# Decoy - Primos or Pretty Boy?



## Yeehaaa (Feb 17, 2010)

My local sport shop sells both decoys. Any preference for Primos or Pretty Boy?


----------



## ezbite (May 25, 2006)

you talking hens or toms? which one has the real turkey feathers for his fan, i saw one at gander the other day and i really like it, but i can see dropping almost $90 for a decoy.


----------



## chopper29 (Jan 25, 2009)

i cant really say either way cause havent used them yet but i just bought the pretty boy and girl decoy and it looks awesome. has a cardboard fan that looks real good but im gona put a real fan in when i get one. i vote for pretty boy


----------



## Yeehaaa (Feb 17, 2010)

Thanks for the feedback.

I read something the other day on another website that I'm considering.

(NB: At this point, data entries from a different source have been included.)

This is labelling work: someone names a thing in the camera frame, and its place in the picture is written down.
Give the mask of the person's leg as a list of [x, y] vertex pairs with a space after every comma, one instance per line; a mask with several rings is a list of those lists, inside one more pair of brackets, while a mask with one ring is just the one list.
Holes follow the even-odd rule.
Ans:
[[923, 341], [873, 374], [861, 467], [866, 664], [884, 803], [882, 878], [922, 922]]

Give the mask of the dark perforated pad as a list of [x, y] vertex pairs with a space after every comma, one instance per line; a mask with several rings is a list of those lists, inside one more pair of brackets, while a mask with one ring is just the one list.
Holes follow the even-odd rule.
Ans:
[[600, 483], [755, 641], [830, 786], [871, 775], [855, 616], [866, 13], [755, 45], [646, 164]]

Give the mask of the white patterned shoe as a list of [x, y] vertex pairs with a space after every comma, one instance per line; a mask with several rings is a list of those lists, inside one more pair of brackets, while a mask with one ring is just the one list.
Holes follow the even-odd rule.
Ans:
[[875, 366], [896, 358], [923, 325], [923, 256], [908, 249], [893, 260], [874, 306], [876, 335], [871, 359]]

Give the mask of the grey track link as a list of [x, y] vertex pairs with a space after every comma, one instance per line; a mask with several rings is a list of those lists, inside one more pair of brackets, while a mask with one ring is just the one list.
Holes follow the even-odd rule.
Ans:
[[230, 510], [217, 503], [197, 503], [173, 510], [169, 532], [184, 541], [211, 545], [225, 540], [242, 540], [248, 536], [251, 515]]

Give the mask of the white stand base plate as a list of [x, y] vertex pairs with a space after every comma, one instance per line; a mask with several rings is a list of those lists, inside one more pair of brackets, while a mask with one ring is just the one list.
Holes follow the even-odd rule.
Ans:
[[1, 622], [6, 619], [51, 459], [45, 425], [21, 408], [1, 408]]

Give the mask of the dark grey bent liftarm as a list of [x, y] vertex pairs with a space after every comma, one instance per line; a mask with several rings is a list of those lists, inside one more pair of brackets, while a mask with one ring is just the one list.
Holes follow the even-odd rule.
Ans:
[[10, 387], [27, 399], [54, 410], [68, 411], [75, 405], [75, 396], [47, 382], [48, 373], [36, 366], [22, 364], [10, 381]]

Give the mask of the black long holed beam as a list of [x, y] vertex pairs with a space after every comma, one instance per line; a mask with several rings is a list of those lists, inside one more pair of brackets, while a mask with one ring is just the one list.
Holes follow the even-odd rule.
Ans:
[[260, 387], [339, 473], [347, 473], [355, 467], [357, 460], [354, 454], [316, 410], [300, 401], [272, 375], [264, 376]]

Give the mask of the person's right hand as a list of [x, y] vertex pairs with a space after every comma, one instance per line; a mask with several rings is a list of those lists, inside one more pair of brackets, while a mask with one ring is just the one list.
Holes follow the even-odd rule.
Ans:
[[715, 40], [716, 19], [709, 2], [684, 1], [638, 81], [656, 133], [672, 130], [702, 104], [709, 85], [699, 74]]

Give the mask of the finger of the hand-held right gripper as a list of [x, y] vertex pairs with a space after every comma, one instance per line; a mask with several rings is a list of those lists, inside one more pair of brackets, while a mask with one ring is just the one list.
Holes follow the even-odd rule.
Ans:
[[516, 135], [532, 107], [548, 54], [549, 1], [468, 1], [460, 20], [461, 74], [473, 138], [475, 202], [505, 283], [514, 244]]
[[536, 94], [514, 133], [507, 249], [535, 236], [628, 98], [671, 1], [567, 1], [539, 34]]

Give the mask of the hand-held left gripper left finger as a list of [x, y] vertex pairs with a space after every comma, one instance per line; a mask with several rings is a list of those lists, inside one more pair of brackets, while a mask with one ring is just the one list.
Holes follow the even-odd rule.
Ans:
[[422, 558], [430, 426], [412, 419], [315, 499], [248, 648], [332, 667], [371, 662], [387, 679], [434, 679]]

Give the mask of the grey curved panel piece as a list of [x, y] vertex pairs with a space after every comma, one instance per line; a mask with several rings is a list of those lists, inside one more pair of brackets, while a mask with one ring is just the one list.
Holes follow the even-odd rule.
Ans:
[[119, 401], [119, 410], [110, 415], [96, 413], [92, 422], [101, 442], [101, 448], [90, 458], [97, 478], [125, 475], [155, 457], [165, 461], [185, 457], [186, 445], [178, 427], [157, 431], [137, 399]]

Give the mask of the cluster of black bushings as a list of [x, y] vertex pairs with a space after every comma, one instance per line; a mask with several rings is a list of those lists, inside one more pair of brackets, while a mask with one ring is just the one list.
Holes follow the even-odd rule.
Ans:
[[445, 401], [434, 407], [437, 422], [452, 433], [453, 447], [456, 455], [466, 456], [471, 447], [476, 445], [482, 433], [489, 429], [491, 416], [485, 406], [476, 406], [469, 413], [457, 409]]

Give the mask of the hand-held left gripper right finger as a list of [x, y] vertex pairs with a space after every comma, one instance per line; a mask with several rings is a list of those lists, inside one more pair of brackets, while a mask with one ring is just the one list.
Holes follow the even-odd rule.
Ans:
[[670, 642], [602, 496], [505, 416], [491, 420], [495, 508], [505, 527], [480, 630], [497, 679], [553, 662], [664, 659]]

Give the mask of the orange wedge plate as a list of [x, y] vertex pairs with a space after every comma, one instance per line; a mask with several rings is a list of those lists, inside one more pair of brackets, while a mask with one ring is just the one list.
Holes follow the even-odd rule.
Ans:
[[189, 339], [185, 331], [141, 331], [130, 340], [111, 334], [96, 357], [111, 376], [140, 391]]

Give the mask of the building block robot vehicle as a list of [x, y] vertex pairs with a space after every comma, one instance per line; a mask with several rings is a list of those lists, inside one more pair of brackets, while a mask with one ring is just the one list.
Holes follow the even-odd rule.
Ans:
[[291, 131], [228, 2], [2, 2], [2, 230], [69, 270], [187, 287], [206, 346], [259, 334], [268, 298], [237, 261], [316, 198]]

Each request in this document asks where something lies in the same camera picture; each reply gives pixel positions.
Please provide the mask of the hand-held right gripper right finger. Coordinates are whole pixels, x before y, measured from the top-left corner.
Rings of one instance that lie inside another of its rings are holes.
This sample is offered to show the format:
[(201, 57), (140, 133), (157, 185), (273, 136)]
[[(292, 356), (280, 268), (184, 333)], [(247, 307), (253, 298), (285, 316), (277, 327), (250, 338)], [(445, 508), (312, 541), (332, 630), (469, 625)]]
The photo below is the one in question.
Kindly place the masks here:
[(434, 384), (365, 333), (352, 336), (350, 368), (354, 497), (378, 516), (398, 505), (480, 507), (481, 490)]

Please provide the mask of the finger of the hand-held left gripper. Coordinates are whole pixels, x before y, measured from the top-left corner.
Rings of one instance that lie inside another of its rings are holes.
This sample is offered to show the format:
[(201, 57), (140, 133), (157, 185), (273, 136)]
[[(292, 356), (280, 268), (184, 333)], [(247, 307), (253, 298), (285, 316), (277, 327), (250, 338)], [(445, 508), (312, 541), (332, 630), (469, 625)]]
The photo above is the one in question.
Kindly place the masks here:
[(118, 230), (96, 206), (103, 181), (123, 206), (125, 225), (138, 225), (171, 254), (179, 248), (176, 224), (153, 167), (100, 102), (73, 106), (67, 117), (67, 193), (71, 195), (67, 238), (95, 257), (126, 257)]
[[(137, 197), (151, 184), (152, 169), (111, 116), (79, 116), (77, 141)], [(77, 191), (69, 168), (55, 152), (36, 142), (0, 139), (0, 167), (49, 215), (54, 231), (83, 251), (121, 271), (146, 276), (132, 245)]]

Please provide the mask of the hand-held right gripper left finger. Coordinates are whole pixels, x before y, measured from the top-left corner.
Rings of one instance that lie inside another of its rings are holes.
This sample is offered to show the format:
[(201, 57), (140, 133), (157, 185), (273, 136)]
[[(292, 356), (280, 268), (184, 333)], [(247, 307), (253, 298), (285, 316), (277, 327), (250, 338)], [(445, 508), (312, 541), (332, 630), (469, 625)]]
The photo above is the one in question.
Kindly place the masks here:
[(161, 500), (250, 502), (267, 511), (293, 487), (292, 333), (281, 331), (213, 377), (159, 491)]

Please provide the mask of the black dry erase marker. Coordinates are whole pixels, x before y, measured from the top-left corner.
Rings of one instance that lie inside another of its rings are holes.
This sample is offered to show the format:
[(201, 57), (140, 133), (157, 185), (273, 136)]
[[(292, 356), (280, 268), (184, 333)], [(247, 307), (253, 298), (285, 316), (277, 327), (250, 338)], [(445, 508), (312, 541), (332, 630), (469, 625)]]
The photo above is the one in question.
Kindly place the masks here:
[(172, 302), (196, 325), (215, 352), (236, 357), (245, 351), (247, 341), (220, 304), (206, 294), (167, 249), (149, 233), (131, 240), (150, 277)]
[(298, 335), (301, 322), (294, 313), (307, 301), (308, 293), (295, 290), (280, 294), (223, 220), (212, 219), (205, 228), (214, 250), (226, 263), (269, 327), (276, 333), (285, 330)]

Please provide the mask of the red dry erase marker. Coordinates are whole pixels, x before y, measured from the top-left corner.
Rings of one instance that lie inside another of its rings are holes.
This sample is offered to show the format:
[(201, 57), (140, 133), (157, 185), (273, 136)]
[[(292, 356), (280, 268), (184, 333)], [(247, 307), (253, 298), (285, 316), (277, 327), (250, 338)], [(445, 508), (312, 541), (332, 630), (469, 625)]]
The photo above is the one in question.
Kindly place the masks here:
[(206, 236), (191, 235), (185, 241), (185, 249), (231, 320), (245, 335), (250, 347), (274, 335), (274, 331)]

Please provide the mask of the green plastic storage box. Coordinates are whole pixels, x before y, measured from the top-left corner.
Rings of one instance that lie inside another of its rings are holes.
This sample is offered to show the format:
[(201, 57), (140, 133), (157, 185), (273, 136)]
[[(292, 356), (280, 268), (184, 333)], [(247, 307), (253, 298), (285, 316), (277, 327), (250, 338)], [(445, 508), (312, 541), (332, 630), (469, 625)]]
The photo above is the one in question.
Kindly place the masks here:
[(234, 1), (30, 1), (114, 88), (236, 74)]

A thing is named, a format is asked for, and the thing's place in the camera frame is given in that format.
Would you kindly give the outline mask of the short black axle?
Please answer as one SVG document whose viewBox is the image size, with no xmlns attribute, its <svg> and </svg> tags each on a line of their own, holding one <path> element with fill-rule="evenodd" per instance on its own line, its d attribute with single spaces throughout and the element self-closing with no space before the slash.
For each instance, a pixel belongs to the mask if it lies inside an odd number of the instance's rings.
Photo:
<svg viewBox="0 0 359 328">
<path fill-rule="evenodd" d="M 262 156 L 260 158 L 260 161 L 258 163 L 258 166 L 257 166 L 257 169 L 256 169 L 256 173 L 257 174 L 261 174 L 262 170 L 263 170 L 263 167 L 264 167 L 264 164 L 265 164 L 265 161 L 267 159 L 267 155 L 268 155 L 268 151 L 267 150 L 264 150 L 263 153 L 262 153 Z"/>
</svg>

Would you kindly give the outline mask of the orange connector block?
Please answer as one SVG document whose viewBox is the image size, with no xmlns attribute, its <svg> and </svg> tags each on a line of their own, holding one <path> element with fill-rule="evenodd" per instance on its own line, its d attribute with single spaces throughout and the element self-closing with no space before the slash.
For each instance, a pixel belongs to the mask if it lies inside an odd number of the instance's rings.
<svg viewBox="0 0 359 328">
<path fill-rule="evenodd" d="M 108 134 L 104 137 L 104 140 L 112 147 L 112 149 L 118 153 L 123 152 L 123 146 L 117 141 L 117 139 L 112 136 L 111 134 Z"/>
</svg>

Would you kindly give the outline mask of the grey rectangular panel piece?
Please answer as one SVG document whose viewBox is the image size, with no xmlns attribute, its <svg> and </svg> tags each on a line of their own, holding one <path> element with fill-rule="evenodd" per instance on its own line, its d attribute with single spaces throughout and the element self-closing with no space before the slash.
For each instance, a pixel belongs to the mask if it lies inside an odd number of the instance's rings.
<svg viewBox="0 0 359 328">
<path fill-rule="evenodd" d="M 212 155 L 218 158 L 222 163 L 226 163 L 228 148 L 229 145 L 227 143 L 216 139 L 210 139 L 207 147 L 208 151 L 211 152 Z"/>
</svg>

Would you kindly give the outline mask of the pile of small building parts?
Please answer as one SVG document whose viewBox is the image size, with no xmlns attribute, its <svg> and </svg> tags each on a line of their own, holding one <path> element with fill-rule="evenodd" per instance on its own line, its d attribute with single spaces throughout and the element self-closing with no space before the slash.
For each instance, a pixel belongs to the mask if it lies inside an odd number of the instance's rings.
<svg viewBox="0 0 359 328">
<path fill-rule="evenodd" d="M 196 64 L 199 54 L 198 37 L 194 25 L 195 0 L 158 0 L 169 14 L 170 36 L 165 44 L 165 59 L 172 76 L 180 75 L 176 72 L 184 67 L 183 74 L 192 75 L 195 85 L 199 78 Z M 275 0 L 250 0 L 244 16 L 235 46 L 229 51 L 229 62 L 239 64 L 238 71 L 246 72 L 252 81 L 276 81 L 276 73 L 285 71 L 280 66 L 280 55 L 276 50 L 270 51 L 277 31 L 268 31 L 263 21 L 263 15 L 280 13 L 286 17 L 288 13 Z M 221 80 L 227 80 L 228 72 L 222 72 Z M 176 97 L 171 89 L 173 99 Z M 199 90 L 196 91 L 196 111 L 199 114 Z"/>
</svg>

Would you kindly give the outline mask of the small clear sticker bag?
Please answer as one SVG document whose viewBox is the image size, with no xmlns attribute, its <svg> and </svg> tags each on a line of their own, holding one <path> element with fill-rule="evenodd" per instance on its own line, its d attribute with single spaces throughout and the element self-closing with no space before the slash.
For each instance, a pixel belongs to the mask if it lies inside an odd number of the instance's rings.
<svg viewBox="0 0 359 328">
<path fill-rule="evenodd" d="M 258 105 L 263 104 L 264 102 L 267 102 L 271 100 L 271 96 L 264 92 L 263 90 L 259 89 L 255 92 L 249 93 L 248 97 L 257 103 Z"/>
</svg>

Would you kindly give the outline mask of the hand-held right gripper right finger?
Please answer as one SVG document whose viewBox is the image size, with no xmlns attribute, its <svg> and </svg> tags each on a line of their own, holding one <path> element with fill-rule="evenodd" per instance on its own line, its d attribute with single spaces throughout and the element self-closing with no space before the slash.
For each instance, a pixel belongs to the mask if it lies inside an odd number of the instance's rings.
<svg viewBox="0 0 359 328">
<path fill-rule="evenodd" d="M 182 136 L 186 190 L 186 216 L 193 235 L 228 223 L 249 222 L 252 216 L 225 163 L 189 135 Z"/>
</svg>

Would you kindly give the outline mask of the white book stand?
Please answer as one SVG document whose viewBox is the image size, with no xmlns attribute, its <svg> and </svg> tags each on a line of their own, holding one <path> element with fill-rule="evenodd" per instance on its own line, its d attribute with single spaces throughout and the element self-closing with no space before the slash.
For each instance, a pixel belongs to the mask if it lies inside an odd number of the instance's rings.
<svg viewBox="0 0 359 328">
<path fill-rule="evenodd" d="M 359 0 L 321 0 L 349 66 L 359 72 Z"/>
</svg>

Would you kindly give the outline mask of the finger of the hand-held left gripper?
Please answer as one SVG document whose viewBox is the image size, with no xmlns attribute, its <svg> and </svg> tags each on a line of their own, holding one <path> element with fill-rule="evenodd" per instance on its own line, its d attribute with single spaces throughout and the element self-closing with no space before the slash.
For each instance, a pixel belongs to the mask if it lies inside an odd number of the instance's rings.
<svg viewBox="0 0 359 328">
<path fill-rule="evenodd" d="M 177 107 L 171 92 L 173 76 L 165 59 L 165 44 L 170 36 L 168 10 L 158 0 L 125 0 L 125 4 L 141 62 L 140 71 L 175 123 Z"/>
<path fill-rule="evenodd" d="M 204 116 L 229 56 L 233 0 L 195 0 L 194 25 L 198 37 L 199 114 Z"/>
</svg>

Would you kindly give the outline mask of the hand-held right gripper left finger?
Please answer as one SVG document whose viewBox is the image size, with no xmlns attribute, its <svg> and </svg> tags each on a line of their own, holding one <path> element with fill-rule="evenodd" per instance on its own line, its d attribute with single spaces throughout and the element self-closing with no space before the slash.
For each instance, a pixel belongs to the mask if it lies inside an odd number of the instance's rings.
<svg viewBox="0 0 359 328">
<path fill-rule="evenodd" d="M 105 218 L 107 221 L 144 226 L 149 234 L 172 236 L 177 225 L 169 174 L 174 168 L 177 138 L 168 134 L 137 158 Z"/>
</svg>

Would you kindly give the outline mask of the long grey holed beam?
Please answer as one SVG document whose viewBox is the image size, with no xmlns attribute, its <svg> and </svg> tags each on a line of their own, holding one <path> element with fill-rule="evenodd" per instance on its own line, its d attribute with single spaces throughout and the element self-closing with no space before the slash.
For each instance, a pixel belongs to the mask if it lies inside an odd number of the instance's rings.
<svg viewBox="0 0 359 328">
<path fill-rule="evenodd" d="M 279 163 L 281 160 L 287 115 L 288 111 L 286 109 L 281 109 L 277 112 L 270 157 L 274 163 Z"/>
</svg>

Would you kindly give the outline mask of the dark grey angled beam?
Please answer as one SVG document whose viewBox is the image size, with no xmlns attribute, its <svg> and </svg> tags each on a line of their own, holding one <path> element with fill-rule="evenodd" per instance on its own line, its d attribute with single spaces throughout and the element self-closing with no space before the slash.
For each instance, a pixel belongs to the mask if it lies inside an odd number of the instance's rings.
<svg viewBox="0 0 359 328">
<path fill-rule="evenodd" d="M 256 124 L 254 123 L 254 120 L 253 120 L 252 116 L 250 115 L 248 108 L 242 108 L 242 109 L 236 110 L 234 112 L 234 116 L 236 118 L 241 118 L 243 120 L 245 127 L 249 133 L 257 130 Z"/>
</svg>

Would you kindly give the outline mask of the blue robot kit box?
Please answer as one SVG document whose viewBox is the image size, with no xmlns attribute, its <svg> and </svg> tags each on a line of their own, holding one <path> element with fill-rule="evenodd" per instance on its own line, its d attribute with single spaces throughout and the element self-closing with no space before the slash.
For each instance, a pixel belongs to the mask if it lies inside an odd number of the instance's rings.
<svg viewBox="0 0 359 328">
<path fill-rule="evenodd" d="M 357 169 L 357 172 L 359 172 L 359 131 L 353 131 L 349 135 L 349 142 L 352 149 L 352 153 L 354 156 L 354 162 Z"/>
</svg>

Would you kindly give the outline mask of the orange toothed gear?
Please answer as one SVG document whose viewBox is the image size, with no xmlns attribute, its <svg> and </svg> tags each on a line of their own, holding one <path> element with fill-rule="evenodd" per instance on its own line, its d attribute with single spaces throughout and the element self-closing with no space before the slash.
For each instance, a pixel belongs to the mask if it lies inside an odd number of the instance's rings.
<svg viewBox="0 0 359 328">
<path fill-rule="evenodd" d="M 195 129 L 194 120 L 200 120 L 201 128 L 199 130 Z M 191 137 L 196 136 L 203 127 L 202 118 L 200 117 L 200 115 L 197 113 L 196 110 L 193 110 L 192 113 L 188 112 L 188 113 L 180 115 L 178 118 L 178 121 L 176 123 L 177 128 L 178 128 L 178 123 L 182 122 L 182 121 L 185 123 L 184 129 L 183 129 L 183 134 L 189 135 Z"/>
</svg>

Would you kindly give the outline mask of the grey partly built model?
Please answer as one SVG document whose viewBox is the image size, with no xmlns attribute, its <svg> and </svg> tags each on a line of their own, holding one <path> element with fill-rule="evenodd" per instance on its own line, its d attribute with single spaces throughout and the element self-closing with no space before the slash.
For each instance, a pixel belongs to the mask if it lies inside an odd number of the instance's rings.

I was going to get a strutting tom and a hen. However, one of the guys suggested getting a jake with a fan and a hen. His reasoning is that if you have a strutting tom and you're trying to call in a non-dominant tom, he may not come to the decoy. The dominant tom would come in. With a jake, both the dominant and non should approach the decoy. Hmmmm.....


----------



## Huntinbull (Apr 10, 2004)

with turkeys its like seeing the skinny little geeky kid dating the hottest cheerleader. There is a primal instinct to try to interrupt. NO ONE wants the male with inferior genes breeding the females! LOL


----------



## bwrpwr6 (Jan 18, 2010)

i have both and i really prefer the primos. it comes with a neat little attachment that you can put real turkey feathers in for a tail and it folds up or you can use the fake fan it comes with. the primos is also a semi foldable body which i really prefer for transport purposes. im not saying the pretty boy isnt nice it is just big and bulky. if you use a real fan you have to transport it fanned out unless you can come up with some other means of folding it down. i ended up taking two pieces of cardboard and made a shield to protect the feathers. the body of the pretty boy is also all molded so there again also makes it a little more bulky to carry. they both come with a nice carrying bag. either way you go i would highly reccomend using a real fan. i usually carry 2 fans one full and one jake fan depending on how the birds are reacting to them. i pull the beard in a little bit on the primos when using the jake fan to make it look a little more realistic. either way you go i think you would be happy but i think the primos defenitely tops the pretty boy. just be careful when using them a lot of times 2 year old birds are intimidated by them and wont commit fully but if you can find that big dominant bird they come running. good luck and happy hunting.


----------



## bwrpwr6 (Jan 18, 2010)

another thing i forgot to mention the first time i used the primos i had 13 long beard in 2 days come in to it they are deadly and the birds dont seem to pay attention to anything when the are comin in to whoop on ur decoy. i really suggest using the decoy if you like to bowhunt i think you can get away with a little bit more. my 10 yr old brother shot 3 times at a gobbler with his crossbow that came in to the primos and the bird never flinched because he was so caught up in that decoy. missed all three times and we had 4 longbeards come in the after noon and he killed one. amazing one more piece of advice is to be very careful handling a gobbler or jake decoy especially when hunting public land. always keep the orange flag out when transporting. i had a guy sneak up into my spread and almost shot my decoy because of how realistic they are. if anything i would say to leave it at home when hunting public property


----------



## Snook (Aug 19, 2008)

I've used the "Pretty Boy" with the real fan in it. That thing looks REAL out in the field! I do agree that it is bulky though. Other than the TV show I have not seen the Primos "B-Mobile". But with the real fan in it I would imagine it would look good too.


----------